Les vidéos de Wael Shawky sont toujours la promesse d’un voyage à la forme envoûtante, entre danse et mélopée, dans le temps et dans les tréfonds des identités. Né en 1971, l’artiste égyptien, qui vit entre Alexandrie et Philadelphie (Pennsylvanie), s’était fait connaître au tournant des années 2010 avec sa trilogie des Cabaret Crusades, dans laquelle il remettait en scène, avec des marionnettes, des conflits médiévaux entre musulmans et chrétiens, à partir du livre Les Croisades vues par les Arabes, d’Amin Maalouf (JC Lattès, 1983). A la Biennale de Venise, où l’artiste pluridisciplinaire représente l’Egypte cette année, il se penche, avec Drama 1882, sur un épisode-clé de l’histoire égyptienne – la révolution nationaliste d’Urabi – dans une lancinante et splendide comédie musicale aux décors et costumes stylisés. I Am Hymns of the New Temples (« Je suis les hymnes des nouveaux temples »), film tourné à l’été 2022, sorti en 2023 et présenté actuellement sur grand écran au LaM – Lille Métropole Musée d’art moderne, d’art contemporain et d’art brut, à Villeneuve-d’Ascq (Nord) –, se révèle tout aussi original et hypnotique.

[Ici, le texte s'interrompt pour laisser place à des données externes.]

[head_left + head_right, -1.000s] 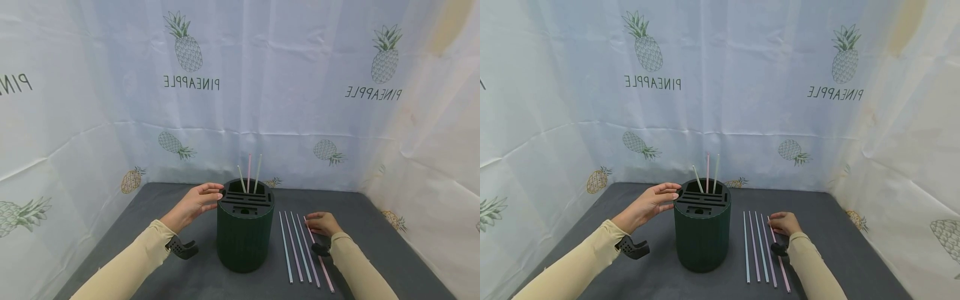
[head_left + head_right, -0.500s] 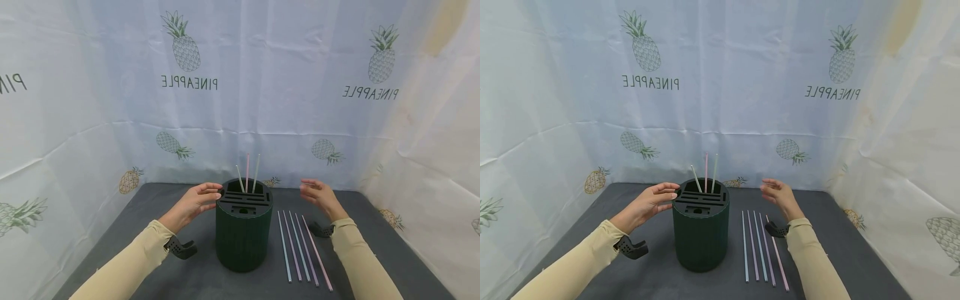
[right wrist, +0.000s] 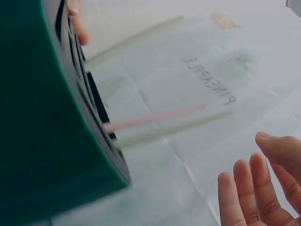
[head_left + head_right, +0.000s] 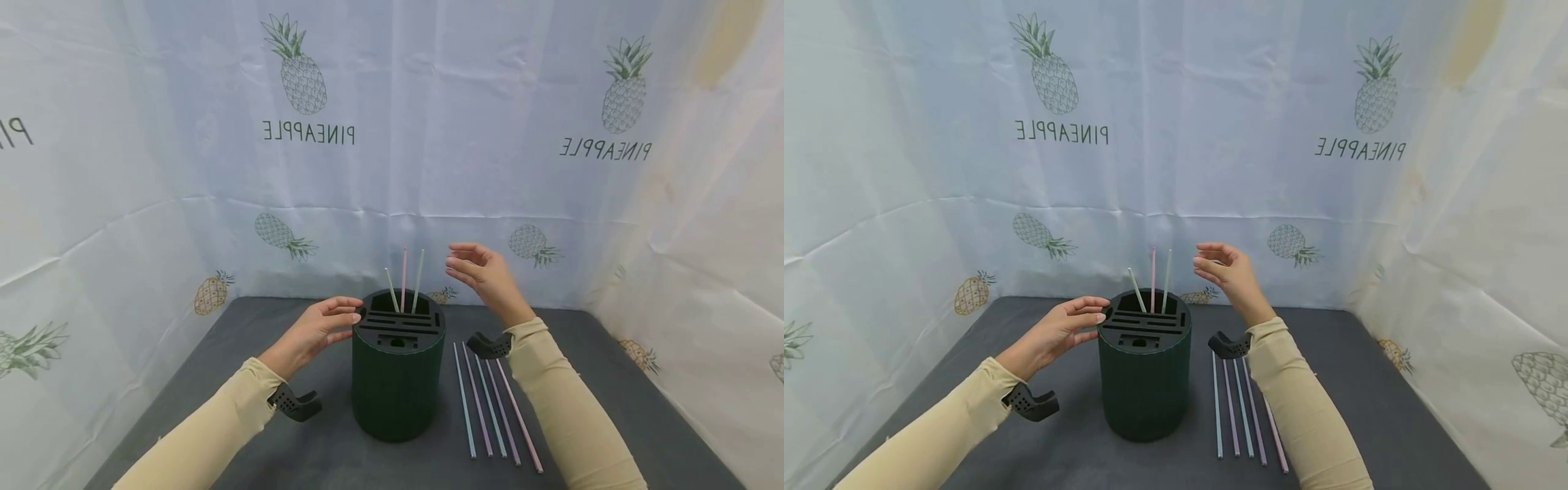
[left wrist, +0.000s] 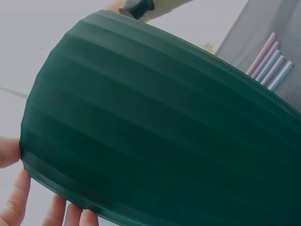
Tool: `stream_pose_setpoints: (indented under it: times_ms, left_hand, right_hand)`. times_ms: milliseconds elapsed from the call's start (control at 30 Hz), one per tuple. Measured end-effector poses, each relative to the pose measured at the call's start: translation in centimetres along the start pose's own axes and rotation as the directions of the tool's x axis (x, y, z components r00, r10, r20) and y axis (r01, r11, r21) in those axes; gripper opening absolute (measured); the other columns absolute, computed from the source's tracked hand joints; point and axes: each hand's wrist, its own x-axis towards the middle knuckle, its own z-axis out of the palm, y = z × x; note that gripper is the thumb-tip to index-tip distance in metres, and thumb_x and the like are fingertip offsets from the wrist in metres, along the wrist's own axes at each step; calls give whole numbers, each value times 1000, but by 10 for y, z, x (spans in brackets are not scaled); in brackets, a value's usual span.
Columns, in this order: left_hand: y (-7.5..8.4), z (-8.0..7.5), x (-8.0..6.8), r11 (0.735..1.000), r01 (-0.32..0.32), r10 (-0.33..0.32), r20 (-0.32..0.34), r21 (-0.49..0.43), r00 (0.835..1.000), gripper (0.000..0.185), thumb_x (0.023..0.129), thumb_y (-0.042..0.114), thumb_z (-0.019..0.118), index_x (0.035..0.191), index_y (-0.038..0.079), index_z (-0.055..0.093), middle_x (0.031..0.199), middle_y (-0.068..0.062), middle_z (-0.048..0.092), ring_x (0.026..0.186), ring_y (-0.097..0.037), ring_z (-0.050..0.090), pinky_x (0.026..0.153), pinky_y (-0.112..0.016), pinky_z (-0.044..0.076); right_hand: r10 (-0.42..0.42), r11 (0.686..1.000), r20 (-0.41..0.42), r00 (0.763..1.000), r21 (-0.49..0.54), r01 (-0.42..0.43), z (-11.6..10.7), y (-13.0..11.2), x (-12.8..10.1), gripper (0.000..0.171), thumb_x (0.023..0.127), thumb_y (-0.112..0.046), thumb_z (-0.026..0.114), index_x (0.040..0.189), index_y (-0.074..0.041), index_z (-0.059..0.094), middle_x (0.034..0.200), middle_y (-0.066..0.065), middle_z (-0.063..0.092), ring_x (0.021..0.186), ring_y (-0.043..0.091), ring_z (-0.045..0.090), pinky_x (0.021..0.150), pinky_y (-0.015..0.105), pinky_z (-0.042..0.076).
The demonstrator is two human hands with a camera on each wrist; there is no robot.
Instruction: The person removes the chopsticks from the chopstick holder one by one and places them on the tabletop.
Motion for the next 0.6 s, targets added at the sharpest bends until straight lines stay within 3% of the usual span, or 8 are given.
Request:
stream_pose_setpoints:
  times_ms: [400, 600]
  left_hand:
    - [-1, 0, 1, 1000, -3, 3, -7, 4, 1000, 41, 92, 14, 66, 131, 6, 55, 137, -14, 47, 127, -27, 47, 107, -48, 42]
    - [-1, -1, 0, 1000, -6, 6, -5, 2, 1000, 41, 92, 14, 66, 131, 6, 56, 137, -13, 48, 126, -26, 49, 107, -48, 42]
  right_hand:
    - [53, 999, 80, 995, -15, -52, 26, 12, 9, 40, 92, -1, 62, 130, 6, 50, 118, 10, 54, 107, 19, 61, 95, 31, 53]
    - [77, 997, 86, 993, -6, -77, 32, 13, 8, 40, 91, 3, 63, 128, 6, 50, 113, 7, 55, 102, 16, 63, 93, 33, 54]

Point de marionnettes, d’enfants ni de chanteurs-acteurs, cette fois, mais une foule en mouvement de danseurs masqués, évoluant dans les vestiges de Pompéi. Au cœur de la narration, le temple d’Isis, témoignage de la survivance de rites égyptiens dans le monde romain, cristallise le perpétuel décentrage des regards que Wael Shawky propose dans ses recherches artistiques. Fasciné par le syncrétisme religieux et culturel, l’artiste a ainsi imaginé une épopée autour de la déesse du panthéon égyptien Isis, qu’il transforme en Io, une jeune prêtresse poursuivie par les ardeurs de Zeus et que Héra, la femme de ce dernier, mue en génisse pour se venger.

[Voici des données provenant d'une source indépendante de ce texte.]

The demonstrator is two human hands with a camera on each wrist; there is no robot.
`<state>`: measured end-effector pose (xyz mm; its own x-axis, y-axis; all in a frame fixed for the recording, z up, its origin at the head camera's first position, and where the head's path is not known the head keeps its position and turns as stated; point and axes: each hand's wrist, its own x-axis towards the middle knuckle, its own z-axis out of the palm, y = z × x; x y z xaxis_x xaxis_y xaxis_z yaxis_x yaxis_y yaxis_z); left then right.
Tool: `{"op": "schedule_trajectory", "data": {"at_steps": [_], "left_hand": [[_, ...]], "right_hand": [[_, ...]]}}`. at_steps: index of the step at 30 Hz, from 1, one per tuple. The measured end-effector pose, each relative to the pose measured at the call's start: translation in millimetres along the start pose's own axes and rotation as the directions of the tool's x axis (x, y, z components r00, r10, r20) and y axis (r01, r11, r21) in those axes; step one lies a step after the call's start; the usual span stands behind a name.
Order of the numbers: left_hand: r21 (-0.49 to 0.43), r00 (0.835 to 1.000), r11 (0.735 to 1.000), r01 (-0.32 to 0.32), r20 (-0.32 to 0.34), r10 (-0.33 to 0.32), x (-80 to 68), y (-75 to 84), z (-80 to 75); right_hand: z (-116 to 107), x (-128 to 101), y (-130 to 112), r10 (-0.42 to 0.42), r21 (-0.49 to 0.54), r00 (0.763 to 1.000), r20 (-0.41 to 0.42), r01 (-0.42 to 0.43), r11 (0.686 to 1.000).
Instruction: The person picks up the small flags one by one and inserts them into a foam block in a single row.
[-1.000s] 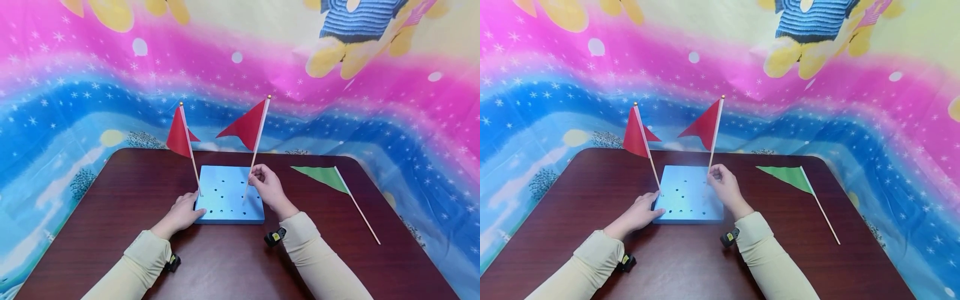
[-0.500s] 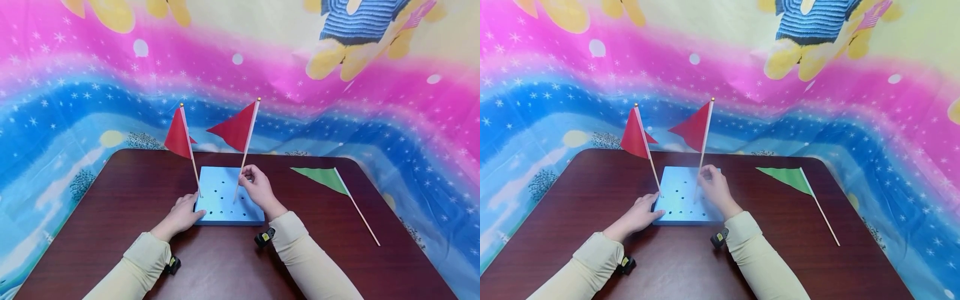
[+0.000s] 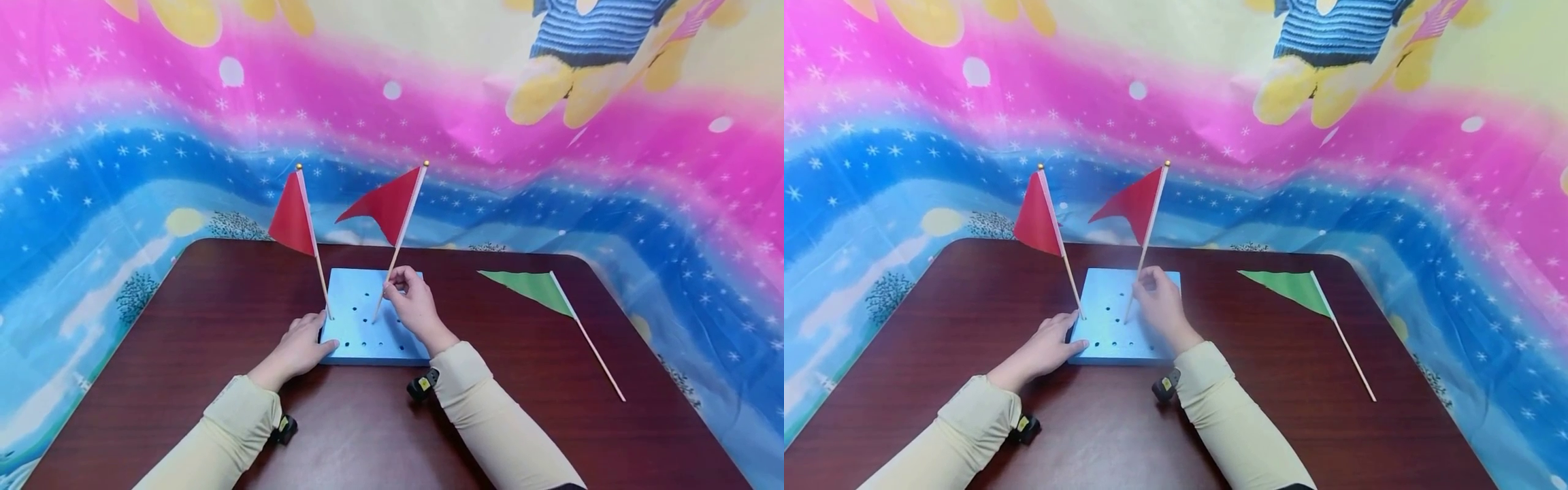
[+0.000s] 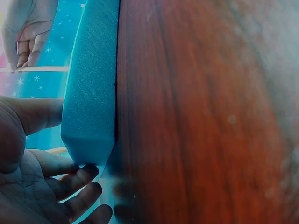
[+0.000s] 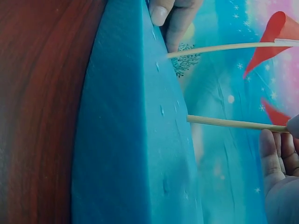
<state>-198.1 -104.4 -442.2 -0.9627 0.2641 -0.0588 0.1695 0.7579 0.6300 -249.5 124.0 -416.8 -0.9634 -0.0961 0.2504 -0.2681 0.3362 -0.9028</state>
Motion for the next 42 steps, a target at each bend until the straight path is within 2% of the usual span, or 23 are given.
{"op": "schedule_trajectory", "data": {"at_steps": [15, 25, 42], "left_hand": [[0.018, 1.000, 1.000, -0.014, 0.001, 0.014, 5.0, 0.2, 2.0], [0.021, 1.000, 1.000, -0.002, -0.003, 0.003, 3.1, 0.0, 1.9], [0.024, 1.000, 1.000, 0.006, -0.006, -0.006, 4.1, -3.0, 2.1]], "right_hand": [[10, 2, 0, -0.013, -0.017, 1.000, -0.018, 0.013, 1.000], [16, -1, 4, -0.051, -0.097, 0.997, 0.054, 0.056, 0.994], [24, -7, 2, -0.113, -0.158, 0.988, 0.101, 0.128, 0.979]]}}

Royaume des Titans et des dieux de l’Olympe, la ville antique devient le théâtre en plein air d’une grande fresque poétique traversée par les mythes fondateurs et la riche iconographie du site. Formes et sens sont en glissement permanent, tandis que l’incarnation des personnages est mise à distance par quelque quatre-vingts masques en céramique et papier mâché inspirés de la tragédie grecque comme de la farce campanienne, et une voix off. Relecture de récits ancestraux et restitutions épiques s’enchevêtrent, traçant des contours culturels poreux entre réalité et fiction, et par-delà tout clivage entre l’Occident et l’Orient.
Grande fable
« Tout est fluide et atmosphérique », souligne Sébastien Delot, l’ancien directeur du LaM, parti au Musée Picasso. C’est lui qui a programmé cette coproduction entre le parc archéologique de Pompéi et le ministère de la culture italien, l’une des premières commandes du projet Pompeii Commitment – Archaeological Matters, le nouvel et ambitieux programme d’art contemporain du site, dont l’historien d’art Andrea Viliani, co-commissaire de l’exposition de Marisa Merz, la tête d’affiche du LaM cet été, est l’un des responsables.